Sample Training Format v1#

Note

This is the documentation of our on-disk storage format for per-sample training datasets. If you are looking to export Noisebase-compatible data from your renderer or write a Noisebase-compatible data loader for your framework, you’re in the right place.

If you want to use a dataset, our corresponding data loader manual should be more helpful. If you are looking for datasets using the format, check out our datasets page.

We store each training sequence in a separate Zarr ZipStore. We found that Zarr provides an excellent balance between compression and read speed. Each file contains several arrays, which we describe below. The first dimension of every array is the frame counter F, and the last three are the height H, width W, and sample count S of the sequence wherever applicable.

We use level 9 LZ4HC compression for each array in FCHWS format, chunked for every frame and every 4 samples. We found that encoding in HWC format would increase file sizes by about 30%.

Supported loaders#

  • Pytorch: noisebase.loaders.torch.TrainingSampleLoader_v1

  • Pytorch Lightning: noisebase.loaders.lightning.TrainingSampleLoader_v1

Default format definition is in conf/noisebase/format/training_sample_v1.yaml.
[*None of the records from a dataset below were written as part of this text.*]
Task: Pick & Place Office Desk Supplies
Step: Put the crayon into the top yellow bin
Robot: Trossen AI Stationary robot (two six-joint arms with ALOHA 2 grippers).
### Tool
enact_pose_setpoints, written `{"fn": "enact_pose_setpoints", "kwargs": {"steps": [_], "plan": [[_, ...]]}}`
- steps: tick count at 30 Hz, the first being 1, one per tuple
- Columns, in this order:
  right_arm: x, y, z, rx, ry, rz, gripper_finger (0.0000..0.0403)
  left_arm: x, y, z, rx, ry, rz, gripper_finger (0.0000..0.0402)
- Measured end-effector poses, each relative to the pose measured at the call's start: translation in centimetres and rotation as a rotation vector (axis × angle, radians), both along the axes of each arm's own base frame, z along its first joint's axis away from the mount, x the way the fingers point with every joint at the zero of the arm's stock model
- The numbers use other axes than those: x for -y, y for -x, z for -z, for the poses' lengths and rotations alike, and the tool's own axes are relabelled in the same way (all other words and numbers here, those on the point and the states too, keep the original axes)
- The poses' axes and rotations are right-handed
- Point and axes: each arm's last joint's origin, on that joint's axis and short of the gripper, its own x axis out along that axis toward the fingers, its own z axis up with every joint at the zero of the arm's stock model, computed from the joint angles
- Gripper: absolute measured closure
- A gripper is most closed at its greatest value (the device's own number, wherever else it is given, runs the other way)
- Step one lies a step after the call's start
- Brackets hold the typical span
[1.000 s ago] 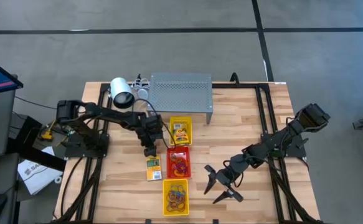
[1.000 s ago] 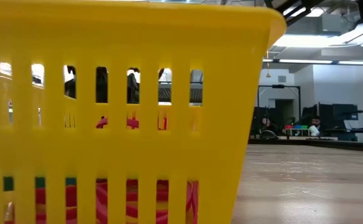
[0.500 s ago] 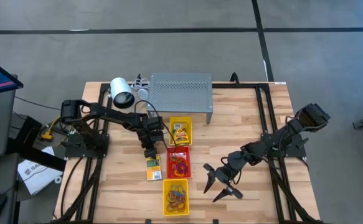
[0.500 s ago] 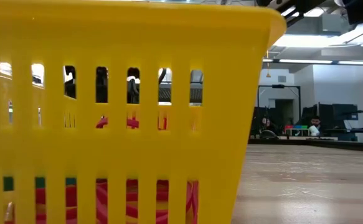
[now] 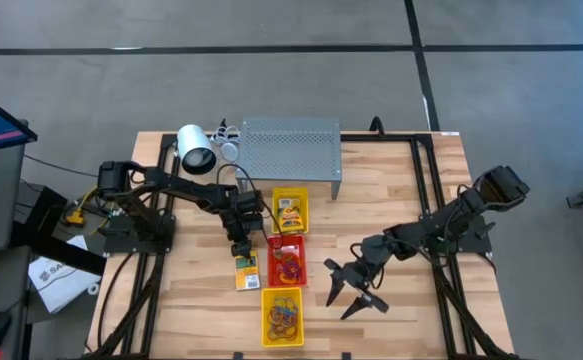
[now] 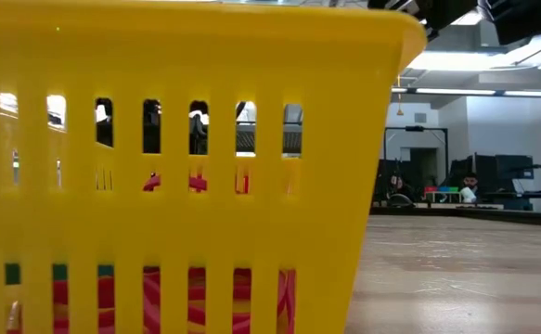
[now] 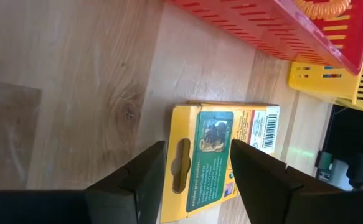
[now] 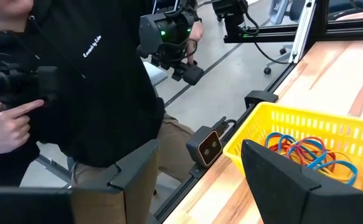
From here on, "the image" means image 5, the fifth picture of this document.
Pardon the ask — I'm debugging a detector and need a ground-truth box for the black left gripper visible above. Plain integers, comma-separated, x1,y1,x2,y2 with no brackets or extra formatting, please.
222,208,266,259

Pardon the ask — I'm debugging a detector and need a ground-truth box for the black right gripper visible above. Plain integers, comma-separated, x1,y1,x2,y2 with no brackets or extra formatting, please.
323,256,391,322

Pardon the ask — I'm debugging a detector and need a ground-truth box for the red plastic slotted basket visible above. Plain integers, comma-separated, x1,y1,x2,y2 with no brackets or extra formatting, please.
266,234,308,288

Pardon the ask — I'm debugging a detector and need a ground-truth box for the blue rubber band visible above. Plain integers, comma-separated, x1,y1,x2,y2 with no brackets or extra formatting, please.
274,305,298,326

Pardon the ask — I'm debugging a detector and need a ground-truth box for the red rubber band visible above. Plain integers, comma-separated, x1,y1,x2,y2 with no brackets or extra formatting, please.
265,298,300,329
265,319,300,342

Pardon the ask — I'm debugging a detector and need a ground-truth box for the yellow plastic slotted basket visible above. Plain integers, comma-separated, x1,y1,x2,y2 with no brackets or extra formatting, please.
260,287,306,349
270,187,310,236

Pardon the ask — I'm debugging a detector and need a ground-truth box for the white round puck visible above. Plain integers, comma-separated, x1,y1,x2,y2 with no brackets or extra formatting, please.
220,142,240,163

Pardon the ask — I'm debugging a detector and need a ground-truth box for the white cylinder lamp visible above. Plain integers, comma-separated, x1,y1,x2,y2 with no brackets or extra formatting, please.
175,123,219,176

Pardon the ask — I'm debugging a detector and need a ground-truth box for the grey perforated metal riser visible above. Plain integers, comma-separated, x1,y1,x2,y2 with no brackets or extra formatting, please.
234,116,343,200

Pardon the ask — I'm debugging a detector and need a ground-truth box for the white paper booklet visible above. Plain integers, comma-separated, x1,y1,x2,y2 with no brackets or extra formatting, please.
27,234,103,315

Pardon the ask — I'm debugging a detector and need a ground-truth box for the white coiled cable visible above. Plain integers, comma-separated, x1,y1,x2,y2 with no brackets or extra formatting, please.
210,124,242,174

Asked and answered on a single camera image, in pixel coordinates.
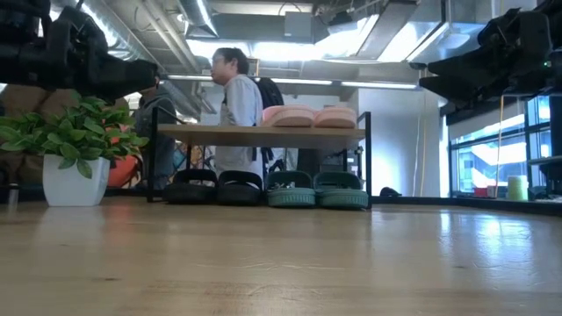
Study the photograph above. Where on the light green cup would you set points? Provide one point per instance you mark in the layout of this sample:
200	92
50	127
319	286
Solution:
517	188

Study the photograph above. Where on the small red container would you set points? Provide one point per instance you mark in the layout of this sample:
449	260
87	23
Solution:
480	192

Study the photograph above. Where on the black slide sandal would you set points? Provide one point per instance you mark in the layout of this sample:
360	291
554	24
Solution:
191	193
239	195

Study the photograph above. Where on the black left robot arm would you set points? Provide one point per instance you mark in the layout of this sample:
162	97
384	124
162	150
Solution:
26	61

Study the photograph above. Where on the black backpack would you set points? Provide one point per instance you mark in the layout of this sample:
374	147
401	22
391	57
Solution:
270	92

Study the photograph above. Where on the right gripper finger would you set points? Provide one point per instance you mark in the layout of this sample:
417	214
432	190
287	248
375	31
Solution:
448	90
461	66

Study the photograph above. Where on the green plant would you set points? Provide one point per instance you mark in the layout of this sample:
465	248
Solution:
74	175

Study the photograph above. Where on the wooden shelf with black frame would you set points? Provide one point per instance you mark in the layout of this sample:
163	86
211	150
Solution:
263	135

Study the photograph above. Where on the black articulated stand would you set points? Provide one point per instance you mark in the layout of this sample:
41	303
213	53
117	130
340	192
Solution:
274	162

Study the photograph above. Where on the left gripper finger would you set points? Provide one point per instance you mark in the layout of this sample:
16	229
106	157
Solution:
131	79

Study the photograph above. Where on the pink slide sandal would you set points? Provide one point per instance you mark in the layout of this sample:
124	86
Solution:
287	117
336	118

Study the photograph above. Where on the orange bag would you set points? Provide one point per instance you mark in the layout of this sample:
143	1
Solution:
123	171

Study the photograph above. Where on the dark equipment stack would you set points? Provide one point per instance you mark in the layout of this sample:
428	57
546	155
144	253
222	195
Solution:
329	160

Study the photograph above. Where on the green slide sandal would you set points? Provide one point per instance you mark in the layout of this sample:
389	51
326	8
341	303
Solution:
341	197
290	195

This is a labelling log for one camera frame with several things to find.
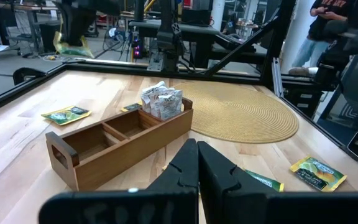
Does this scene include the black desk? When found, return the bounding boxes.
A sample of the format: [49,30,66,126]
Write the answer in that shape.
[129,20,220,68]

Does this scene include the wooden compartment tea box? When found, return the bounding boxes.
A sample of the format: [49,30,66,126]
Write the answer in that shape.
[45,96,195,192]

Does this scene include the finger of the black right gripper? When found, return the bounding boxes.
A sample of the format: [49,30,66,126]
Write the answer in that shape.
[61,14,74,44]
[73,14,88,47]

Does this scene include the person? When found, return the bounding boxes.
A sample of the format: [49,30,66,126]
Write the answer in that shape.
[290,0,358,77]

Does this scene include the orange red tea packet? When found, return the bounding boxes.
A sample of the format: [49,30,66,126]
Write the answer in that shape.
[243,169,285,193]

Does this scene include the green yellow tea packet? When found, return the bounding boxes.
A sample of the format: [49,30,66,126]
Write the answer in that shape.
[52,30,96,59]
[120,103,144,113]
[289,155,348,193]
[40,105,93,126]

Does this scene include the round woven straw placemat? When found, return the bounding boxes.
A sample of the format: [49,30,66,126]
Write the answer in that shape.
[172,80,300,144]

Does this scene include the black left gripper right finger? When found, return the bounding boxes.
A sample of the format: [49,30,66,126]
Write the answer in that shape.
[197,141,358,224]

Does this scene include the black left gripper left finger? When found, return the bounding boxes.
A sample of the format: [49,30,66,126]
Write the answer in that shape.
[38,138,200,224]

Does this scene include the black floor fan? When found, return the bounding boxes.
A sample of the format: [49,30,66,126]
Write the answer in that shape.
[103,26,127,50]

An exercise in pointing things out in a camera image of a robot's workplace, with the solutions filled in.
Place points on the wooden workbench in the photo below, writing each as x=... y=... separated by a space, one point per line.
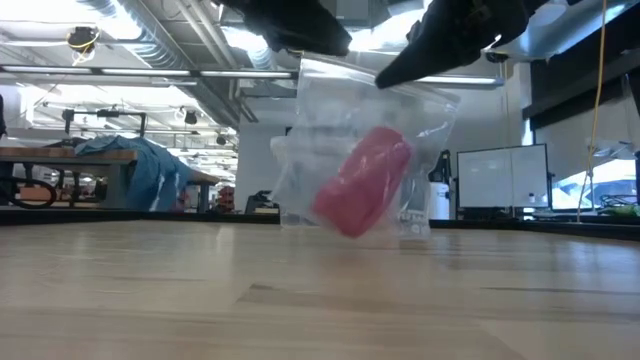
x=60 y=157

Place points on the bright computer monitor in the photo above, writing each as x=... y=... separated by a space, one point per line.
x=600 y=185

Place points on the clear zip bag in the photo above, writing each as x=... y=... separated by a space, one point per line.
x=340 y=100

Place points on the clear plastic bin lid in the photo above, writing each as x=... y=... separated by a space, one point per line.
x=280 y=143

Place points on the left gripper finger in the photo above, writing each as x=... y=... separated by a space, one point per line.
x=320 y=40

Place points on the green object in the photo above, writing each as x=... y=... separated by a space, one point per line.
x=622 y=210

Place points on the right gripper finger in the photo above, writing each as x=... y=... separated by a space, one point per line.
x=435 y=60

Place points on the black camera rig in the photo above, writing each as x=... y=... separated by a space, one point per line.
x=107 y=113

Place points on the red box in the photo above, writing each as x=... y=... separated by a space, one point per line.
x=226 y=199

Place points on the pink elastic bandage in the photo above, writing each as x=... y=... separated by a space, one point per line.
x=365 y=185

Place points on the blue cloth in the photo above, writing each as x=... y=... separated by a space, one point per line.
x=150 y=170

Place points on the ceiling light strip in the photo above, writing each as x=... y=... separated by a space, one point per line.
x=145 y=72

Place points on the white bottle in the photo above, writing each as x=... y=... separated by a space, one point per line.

A YAML file describing a dataset using the format needs to give a name and the following source parameters:

name: "Sample Set v1 - Training Dataset"
src:
  sequences: 1024
  files: sampleset_training_v1/scene{index:04d}.zip
  frames_per_sequence: 64
  crop: 256
  samples: 32
  rendering_height: 1080
  rendering_width: 1920

Check conf/noisebase/sampleset_v1.yaml for a complete example.

Radiance#

Key

Description

Dimensions

DType

color

RGBE encoded sample radiance

[F, 4, H, W, S]

uint8

exposure

Minimum and maximum exposure per frame
for RGBE decoding

[F, 2]

float32

reference

Clean radiance

[F, 3, H, W]

float32

You can find more information in the technical description of our RGBE compression.

Sample geometry#

We store world-space positions, motion, normals, and diffuse colours for every sample. Why store world-space data when most denoisers operate in screen-space? As most world-space motion is zero, we get much better compression this way. We can still calculate all kinds of screen-space data using the camera data described below.

Key

Description

Dimensions

DType

position

Sample position in world-space

[F, 3, H, W, S]

float32

motion

Change of world-space sample position
from last frame

[F, 3, H, W, S]

float32

normal

Sample normal in world-space

[F, 3, H, W, S]

float16

diffuse

Diffuse colour of the sample’s material

[F, 3, H, W, S]

float16

Camera data#

We store camera data to encode the projection between world-space sample positions and screen-space pixel coordinates. Generally you can ignore these and use our helper functions to convert between coordinates, compute motion, depth etc. as we describe in our getting started guide.

Key

Description

Dimensions

DType

camera_position

Position of the camera in world-space

[F, 3]

float32

camera_target

A point in world-space in the center
of the image (where the camera is looking)

[F, 3]

float32

camera_up

Vector in world-space that points straight
upwards in screen-space (what’s upwards for the camera)

[F, 3]

float32

view_proj_mat

Matrix mapping from world-space to screen-space

[F, 4, 4]

float32

proj_mat

Matrix mapping from camera-space to screen-space

[F, 4, 4]

float32

crop_offset

Offset of the image crop from (0,0) in pixel coordinates

[F, 2]

int32

You can find more information about crop_offset in the technical description of temporal cropping.